Todo esto pasó por la cabeza de los dos hombres en unas fracciones de segundo, mientras se miraban. Viendo que su amigo no entraba en el debate, el rostro del teniente se iluminó con una sonrisa.
—Entonces, ¿qué te trae por aquí?
—Necesito que me hagas un favor.
—Depende del favor.
—No es nada especial. Necesitaría que me dieses unos días para ir a descansar a París.
—¿Descansar a París? —se sorprendió el teniente, frunciendo el ceño—. No me digas que hay amor en puerta…
El rubor que subió al rostro de Afonso lo traicionó irremediablemente. Trindade se rio, encantado por su perspicacia y por la visible turbación de su amigo.
—Quién diría que Afonso,
el Aplomadito
, andaba cazando
mademoiselles
en las trincheras —exclamó provocador—. ¡Y después hablan de los carboneros! —Se inclinó en la silla con una mirada burlona—. ¿Quién es ella?
—Déjate de coñas, Mocoso —interrumpió Afonso, reprimiendo a duras penas su irritación—. ¿Me consigues la licencia o no?
Su amigo había tocado un punto sensible, el capitán no quería hacer alarde de su relación con Agnés, ella no era un amorío momentáneo, por lo menos no era así como la veía.
—Anda, dímelo —insistió Trindade.
—¡No la conoces y no te interesa! —exclamó Afonso con un tono que no admitía discusión—. ¿Me consigues o no una licencia por unos días?
El teniente Trindade volvió a recostarse en la silla y respiró hondo.

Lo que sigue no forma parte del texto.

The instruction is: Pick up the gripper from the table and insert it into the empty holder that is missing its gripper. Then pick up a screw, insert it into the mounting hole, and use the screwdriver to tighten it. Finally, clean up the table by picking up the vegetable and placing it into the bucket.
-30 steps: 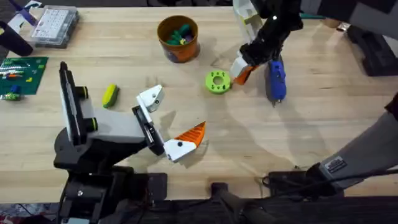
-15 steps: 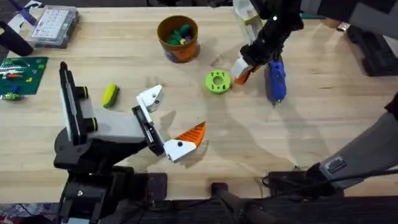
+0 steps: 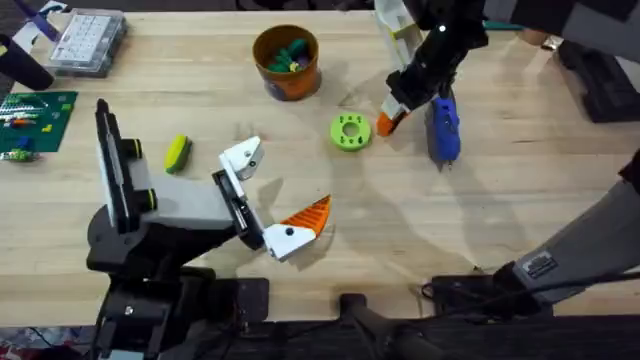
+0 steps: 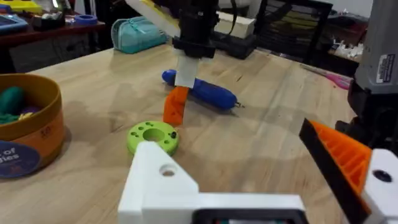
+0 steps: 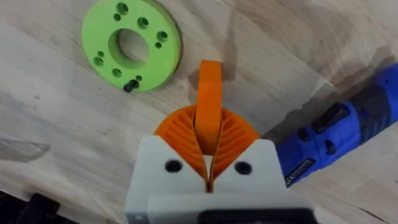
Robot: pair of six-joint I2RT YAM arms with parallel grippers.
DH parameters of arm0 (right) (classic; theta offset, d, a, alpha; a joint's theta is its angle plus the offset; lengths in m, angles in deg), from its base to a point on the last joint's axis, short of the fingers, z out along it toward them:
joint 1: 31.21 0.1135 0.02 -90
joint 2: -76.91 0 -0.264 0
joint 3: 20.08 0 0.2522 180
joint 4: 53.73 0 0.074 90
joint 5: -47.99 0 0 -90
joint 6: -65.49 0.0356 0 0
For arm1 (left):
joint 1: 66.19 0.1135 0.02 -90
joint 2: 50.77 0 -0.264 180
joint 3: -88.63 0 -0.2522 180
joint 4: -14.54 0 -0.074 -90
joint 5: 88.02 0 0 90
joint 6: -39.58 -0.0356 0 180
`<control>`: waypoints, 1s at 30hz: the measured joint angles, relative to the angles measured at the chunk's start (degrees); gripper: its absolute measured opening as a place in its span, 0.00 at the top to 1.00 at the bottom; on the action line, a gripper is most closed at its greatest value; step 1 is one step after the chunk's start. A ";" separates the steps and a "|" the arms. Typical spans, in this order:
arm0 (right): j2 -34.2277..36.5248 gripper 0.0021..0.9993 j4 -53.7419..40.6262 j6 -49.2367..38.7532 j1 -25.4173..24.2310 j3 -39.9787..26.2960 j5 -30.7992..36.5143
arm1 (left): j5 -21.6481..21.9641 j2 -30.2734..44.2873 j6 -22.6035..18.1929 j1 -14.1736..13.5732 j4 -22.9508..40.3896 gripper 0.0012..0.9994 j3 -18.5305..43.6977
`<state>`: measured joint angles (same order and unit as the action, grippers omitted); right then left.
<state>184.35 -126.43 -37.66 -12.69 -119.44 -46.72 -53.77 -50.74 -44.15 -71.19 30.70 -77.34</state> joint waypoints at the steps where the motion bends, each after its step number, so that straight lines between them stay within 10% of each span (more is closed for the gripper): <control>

—Claro —asintió finalmente—. Pero así, de repente, sólo puedo darte dos días.
—Vale. ¿Y para cuándo?
—Voy a ver al jefe y a partir de mañana ya puedes ocuparte de la salud de tu
mademoiselle
.
—Eres un amigo —dijo Afonso con alivio—. ¿Y una licencia más larga?
—Te consigo cinco días después de Navidad.
—¿En serio?
—Sin problema —replicó el teniente, que se levantó.
Trindade fue a reunirse con otro oficial en el despacho, cogió unos papeles y volvió a donde estaba Afonso.
—Rellena estas instancias, yo me ocupo de lo demás.
Afonso recorrió los documentos con los ojos, mojó una pluma en la tinta y los rellenó en silencio. Cuando terminó, se los entregó a Trindade. El teniente comprobó si no faltaba nada, descubrió una incorrección, consultó a Afonso y corrigió el texto, hasta que se dio por satisfecho.